## Task directions
Start the output with the opening line of the listing below and continue, reproducing each line exactly, up to and including the line that contains "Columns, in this".

=== Section Start ===

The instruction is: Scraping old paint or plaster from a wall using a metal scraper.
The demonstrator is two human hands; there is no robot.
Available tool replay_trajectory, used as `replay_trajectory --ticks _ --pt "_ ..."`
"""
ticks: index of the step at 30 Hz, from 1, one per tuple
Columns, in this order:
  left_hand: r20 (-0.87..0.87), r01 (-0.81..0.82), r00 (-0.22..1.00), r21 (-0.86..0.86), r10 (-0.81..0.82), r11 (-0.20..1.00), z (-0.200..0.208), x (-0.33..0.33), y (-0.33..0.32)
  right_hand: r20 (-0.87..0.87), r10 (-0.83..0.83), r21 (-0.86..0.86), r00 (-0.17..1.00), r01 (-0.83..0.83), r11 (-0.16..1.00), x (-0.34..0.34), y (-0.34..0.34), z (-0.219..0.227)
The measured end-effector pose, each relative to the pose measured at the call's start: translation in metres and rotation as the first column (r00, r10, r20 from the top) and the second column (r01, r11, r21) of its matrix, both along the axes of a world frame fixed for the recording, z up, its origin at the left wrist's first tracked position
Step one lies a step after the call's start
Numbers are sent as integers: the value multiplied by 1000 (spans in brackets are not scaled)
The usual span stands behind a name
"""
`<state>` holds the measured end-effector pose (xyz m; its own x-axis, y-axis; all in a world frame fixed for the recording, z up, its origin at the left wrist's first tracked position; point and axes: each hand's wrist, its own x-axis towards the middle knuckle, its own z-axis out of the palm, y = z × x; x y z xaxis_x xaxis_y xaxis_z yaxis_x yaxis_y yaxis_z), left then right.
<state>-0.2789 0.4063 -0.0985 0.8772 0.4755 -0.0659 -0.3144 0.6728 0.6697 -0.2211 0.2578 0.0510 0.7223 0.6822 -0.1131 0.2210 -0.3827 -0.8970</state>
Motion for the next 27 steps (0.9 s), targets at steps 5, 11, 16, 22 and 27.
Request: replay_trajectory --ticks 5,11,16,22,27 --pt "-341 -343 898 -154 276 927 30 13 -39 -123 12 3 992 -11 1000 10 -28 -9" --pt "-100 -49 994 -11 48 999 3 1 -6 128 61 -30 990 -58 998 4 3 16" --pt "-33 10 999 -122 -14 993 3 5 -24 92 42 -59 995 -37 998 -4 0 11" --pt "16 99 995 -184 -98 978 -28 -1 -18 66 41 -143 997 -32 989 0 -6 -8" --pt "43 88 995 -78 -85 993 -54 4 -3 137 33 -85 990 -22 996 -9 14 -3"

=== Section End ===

## Written answer
The instruction is: Scraping old paint or plaster from a wall using a metal scraper.
The demonstrator is two human hands; there is no robot.
Available tool replay_trajectory, used as `replay_trajectory --ticks _ --pt "_ ..."`
"""
ticks: index of the step at 30 Hz, from 1, one per tuple
Columns, in this order:

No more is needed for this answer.